Segment Open
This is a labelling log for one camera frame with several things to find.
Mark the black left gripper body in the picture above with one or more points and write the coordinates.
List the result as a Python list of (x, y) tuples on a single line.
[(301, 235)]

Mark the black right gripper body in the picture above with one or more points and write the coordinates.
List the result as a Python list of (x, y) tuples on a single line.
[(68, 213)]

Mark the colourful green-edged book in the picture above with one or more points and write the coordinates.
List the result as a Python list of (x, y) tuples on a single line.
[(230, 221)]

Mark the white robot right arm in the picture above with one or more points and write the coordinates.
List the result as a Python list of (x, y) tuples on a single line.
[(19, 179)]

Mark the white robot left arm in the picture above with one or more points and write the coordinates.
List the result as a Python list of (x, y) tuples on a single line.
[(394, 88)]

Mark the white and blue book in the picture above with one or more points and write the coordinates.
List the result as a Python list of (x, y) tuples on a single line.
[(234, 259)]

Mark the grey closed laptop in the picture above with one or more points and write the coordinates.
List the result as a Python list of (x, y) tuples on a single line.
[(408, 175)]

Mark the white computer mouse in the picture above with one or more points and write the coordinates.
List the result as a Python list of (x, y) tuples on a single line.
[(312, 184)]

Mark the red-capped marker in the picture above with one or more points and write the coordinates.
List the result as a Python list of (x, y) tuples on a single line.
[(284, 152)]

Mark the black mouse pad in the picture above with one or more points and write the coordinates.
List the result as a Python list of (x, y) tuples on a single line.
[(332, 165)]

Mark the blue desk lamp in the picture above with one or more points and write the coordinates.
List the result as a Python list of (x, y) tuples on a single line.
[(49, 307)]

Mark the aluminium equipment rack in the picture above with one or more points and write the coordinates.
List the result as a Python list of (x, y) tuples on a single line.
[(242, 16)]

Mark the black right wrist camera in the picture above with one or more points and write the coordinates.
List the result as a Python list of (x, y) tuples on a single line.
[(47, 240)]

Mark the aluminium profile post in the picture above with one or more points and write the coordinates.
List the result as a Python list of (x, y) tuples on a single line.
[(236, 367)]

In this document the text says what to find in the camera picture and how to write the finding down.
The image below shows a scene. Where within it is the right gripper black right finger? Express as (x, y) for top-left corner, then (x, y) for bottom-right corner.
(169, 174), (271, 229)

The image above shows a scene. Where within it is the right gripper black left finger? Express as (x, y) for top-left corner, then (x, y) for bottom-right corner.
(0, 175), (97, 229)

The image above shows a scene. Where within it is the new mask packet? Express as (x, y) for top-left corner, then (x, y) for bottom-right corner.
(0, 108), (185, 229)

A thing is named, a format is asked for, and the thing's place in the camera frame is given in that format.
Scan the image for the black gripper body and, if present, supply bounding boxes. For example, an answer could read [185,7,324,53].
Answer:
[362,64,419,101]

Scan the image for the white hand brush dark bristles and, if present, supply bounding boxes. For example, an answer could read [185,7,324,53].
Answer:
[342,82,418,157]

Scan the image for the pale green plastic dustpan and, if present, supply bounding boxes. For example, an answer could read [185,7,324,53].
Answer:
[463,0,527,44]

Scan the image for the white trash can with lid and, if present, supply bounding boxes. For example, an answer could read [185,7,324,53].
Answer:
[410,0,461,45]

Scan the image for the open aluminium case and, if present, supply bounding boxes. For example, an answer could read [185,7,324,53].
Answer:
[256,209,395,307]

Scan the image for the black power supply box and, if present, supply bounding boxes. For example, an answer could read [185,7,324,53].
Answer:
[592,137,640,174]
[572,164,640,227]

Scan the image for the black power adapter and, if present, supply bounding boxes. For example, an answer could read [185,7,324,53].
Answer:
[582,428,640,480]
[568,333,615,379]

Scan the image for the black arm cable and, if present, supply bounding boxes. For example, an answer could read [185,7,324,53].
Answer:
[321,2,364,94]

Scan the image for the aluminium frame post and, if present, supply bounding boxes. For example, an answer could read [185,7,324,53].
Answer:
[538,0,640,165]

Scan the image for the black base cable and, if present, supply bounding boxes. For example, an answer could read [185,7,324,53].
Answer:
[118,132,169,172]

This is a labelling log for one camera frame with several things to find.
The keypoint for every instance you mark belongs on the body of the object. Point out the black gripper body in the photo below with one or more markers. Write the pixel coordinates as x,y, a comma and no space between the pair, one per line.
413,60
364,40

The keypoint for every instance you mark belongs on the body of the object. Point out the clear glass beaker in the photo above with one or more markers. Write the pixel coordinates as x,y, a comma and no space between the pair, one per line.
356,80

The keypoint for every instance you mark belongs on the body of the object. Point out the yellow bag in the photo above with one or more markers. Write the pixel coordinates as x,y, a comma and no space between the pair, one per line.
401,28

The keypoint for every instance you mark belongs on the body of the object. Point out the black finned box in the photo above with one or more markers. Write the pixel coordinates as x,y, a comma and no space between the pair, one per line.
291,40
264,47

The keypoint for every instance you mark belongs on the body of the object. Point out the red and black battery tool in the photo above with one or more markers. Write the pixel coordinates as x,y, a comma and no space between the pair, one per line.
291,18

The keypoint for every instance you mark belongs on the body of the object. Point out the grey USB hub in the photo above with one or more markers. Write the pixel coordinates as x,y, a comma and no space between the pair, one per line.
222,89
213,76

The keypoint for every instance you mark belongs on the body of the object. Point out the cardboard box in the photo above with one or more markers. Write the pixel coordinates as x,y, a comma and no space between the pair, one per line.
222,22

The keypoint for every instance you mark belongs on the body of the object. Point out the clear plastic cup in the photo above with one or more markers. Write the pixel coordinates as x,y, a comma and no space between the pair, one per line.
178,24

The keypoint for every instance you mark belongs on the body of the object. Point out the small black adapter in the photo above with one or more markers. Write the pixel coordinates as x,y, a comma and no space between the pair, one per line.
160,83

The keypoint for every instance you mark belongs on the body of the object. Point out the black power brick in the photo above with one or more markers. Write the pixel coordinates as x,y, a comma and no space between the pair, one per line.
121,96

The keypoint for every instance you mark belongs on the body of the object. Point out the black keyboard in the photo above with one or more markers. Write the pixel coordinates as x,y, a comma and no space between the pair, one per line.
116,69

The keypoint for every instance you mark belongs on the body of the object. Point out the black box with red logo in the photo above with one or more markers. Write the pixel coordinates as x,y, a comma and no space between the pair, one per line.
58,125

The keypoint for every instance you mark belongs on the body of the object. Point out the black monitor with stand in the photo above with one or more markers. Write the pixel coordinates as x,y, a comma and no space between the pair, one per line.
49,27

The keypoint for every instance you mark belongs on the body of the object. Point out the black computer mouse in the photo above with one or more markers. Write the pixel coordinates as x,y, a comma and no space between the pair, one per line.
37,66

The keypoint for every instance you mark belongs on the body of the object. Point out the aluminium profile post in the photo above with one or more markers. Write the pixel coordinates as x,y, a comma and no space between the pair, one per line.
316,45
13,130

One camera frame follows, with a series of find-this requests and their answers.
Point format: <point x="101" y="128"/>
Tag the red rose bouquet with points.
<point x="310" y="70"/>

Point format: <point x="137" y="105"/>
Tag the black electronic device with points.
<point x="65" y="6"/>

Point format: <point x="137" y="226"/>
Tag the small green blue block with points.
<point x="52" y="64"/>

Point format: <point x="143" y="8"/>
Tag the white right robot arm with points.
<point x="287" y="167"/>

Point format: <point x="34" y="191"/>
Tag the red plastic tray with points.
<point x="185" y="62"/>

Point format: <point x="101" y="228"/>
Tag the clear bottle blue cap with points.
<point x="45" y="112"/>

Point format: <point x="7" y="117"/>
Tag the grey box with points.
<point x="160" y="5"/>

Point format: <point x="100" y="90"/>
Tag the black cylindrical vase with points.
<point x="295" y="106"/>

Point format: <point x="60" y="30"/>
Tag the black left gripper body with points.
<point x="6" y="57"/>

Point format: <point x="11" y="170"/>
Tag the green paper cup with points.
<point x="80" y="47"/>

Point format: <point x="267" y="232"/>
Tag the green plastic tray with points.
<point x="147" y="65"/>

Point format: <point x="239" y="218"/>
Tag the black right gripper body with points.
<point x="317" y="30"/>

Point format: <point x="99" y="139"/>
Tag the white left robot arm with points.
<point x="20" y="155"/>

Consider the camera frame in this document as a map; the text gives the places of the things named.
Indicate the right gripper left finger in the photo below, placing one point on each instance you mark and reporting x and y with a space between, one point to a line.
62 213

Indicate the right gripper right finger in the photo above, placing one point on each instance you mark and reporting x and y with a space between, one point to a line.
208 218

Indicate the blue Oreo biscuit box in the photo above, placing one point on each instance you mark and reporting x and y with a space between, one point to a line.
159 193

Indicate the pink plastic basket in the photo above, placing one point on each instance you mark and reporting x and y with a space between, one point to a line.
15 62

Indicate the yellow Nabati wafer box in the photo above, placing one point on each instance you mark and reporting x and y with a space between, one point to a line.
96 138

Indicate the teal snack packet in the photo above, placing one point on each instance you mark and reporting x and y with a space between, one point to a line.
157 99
Segment Closed
Segment Open
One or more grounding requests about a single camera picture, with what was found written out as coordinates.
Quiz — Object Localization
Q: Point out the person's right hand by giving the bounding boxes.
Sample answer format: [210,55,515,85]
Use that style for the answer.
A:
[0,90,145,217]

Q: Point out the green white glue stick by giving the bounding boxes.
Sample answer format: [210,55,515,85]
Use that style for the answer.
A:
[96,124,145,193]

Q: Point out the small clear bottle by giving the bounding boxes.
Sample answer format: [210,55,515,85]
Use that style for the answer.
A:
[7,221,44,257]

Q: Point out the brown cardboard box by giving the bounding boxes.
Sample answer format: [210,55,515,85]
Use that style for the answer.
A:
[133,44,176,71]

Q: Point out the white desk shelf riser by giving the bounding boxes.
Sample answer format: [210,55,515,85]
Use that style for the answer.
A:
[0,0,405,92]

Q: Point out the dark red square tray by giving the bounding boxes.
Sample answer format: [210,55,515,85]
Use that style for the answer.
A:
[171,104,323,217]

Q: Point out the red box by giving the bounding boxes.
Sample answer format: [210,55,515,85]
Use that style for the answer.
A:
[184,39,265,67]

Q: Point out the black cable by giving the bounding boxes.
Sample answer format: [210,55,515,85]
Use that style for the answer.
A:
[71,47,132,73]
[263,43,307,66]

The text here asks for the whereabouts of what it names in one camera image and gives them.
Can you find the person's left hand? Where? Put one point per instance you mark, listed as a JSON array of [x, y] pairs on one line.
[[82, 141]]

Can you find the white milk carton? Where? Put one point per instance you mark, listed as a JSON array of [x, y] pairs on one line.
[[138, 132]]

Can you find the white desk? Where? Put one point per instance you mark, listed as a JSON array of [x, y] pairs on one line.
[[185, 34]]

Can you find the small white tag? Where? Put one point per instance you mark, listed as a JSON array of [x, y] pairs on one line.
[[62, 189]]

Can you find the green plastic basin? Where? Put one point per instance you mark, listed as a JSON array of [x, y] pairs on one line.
Segment Closed
Activity:
Take from the material above the lines running from the one with "Mark the black mouse" through the one with "Mark the aluminium equipment", and repeat them exactly, with nothing else.

Result:
Mark the black mouse pad in the picture above with one or more points and write the coordinates.
List the result as a Python list of (x, y) tuples on a single line.
[(332, 165)]

Mark the blue desk lamp in the picture above with one or more points and write the coordinates.
List the result as a Python list of (x, y) tuples on a single line.
[(49, 307)]

Mark the aluminium equipment rack in the picture above with one or more points and write the coordinates.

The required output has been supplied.